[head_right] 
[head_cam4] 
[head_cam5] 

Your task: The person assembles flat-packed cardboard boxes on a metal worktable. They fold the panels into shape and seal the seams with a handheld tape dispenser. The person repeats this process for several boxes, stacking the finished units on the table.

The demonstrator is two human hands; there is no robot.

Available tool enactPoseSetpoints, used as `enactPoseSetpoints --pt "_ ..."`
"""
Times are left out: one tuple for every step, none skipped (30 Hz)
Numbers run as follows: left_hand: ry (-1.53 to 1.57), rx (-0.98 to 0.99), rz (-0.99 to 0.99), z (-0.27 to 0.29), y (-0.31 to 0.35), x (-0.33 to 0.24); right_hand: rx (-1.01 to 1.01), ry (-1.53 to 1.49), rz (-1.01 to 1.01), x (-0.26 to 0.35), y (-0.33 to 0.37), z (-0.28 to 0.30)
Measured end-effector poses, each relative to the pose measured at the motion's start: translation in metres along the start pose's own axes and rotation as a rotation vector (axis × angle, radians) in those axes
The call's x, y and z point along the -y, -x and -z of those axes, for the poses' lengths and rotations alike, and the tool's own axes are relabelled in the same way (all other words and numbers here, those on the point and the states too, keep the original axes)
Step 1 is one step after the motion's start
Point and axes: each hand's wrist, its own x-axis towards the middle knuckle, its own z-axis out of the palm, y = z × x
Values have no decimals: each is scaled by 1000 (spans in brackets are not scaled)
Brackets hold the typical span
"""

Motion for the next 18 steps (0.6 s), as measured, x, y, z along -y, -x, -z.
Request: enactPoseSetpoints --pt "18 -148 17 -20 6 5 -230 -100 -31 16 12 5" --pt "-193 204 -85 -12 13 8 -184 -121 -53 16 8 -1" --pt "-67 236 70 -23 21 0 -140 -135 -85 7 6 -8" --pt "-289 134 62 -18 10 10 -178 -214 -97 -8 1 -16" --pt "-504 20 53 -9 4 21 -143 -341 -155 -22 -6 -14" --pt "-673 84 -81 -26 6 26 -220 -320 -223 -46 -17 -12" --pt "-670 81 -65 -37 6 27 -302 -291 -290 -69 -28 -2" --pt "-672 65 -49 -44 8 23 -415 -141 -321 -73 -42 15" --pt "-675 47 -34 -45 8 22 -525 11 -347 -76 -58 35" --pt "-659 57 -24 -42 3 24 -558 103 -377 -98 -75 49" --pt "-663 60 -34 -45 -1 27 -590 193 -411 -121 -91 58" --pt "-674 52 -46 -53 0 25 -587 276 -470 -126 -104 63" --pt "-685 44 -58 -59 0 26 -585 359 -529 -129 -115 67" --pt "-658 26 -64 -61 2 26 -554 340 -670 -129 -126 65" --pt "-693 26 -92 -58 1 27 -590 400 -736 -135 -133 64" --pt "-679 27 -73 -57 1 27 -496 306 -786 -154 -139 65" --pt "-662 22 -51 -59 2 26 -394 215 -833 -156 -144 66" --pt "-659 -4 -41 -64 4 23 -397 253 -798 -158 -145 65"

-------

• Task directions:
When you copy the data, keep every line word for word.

• Output for this task:
[head_right] 
[head_cam4] 
[head_cam5] 

Your task: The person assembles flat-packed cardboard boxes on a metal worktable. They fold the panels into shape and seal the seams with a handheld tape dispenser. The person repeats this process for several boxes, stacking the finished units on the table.

The demonstrator is two human hands; there is no robot.

Available tool enactPoseSetpoints, used as `enactPoseSetpoints --pt "_ ..."`
"""
Times are left out: one tuple for every step, none skipped (30 Hz)
Numbers run as follows: left_hand: ry (-1.53 to 1.57), rx (-0.98 to 0.99), rz (-0.99 to 0.99), z (-0.27 to 0.29), y (-0.31 to 0.35), x (-0.33 to 0.24); right_hand: rx (-1.01 to 1.01), ry (-1.53 to 1.49), rz (-1.01 to 1.01), x (-0.26 to 0.35), y (-0.33 to 0.37), z (-0.28 to 0.30)
Measured end-effector poses, each relative to the pose measured at the motion's start: translation in metres along the start pose's own axes and rotation as a rotation vector (axis × angle, radians) in those axes
The call's x, y and z point along the -y, -x and -z of those axes, for the poses' lengths and rotations alike, and the tool's own axes are relabelled in the same way (all other words and numbers here, those on the point and the states too, keep the original axes)
Step 1 is one step after the motion's start
Point and axes: each hand's wrist, its own x-axis towards the middle knuckle, its own z-axis out of the palm, y = z × x
Values have no decimals: each is scaled by 1000 (spans in brackets are not scaled)
Brackets hold the typical span
"""

Motion for the next 18 steps (0.6 s), as measured, x, y, z along -y, -x, -z.
Request: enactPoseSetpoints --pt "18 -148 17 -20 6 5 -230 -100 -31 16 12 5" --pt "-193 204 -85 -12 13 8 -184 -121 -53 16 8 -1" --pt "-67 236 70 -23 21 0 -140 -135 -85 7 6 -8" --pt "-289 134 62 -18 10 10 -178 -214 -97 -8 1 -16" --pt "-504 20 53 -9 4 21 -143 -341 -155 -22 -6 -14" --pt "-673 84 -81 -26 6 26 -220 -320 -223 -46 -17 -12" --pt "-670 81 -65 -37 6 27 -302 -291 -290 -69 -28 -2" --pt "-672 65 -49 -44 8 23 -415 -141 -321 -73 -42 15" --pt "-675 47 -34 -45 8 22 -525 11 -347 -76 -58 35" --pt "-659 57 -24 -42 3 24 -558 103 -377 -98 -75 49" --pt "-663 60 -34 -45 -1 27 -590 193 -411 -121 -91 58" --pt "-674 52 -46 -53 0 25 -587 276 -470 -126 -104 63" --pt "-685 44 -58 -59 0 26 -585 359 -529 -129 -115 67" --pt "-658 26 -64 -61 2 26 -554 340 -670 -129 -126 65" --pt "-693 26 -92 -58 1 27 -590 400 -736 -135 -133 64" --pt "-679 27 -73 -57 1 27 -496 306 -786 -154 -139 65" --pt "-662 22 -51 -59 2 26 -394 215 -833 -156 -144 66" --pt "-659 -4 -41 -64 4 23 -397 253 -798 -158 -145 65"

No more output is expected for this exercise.